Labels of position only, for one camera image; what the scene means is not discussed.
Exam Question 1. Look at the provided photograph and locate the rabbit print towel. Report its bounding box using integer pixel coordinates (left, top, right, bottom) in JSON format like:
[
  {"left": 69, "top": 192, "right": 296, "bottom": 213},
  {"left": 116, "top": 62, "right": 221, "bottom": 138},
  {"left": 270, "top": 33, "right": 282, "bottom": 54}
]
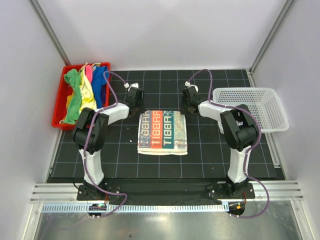
[{"left": 137, "top": 110, "right": 188, "bottom": 156}]

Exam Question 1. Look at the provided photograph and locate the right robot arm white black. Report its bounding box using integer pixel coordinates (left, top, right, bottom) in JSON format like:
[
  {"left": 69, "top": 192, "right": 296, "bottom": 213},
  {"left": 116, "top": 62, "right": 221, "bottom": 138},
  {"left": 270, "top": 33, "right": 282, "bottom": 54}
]
[{"left": 180, "top": 82, "right": 262, "bottom": 198}]

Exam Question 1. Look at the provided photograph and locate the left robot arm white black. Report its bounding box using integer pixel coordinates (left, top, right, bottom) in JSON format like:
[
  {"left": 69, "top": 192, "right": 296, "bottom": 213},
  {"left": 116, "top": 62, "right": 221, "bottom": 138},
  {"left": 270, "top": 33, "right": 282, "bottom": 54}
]
[{"left": 72, "top": 83, "right": 145, "bottom": 201}]

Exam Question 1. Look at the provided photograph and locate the blue towel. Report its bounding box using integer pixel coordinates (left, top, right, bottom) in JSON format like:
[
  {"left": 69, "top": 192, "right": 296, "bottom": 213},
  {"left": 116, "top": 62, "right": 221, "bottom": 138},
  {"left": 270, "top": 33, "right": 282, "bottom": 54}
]
[{"left": 91, "top": 66, "right": 109, "bottom": 109}]

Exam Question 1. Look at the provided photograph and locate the yellow towel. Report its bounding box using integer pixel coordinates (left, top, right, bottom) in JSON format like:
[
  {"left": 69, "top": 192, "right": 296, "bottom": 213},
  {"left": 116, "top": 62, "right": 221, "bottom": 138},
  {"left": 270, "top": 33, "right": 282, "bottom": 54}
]
[{"left": 63, "top": 64, "right": 97, "bottom": 125}]

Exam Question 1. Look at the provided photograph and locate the black grid mat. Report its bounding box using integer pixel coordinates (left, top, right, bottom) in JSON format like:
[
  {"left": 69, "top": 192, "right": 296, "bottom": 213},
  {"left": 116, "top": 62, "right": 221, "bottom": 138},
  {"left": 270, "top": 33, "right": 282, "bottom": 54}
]
[{"left": 47, "top": 69, "right": 286, "bottom": 180}]

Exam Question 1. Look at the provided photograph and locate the green towel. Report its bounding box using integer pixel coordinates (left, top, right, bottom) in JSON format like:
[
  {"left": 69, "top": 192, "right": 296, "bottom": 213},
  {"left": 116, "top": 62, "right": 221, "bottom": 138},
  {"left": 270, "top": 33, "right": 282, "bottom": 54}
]
[{"left": 63, "top": 69, "right": 83, "bottom": 125}]

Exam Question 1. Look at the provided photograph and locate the red plastic bin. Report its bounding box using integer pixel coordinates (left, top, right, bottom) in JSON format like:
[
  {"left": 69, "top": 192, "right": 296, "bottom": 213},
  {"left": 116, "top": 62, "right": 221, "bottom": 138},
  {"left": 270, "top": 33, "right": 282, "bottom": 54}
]
[{"left": 52, "top": 62, "right": 110, "bottom": 131}]

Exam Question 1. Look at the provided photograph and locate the white perforated plastic basket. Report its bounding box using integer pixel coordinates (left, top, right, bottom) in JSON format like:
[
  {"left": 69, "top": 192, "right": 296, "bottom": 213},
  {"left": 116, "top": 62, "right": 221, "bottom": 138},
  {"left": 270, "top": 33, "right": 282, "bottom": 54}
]
[{"left": 212, "top": 87, "right": 289, "bottom": 134}]

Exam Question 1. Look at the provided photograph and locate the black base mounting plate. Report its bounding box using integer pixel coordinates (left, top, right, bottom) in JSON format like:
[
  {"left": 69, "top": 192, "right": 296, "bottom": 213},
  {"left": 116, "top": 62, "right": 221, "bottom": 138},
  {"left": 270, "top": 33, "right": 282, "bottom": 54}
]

What you will do
Starting at the line that contains "locate the white", quote each remaining line of the entries above, unchanged.

Solution to the exercise
Exam Question 1. Look at the provided photograph and locate the white perforated plastic basket. Report its bounding box using integer pixel coordinates (left, top, right, bottom) in JSON format like:
[
  {"left": 69, "top": 192, "right": 296, "bottom": 213},
  {"left": 116, "top": 62, "right": 221, "bottom": 138},
  {"left": 270, "top": 33, "right": 282, "bottom": 54}
]
[{"left": 212, "top": 87, "right": 289, "bottom": 134}]

Exam Question 1. Look at the provided photograph and locate the black base mounting plate. Report its bounding box using integer pixel coordinates (left, top, right, bottom) in JSON format like:
[
  {"left": 69, "top": 192, "right": 296, "bottom": 213},
  {"left": 116, "top": 62, "right": 221, "bottom": 138},
  {"left": 270, "top": 33, "right": 282, "bottom": 54}
]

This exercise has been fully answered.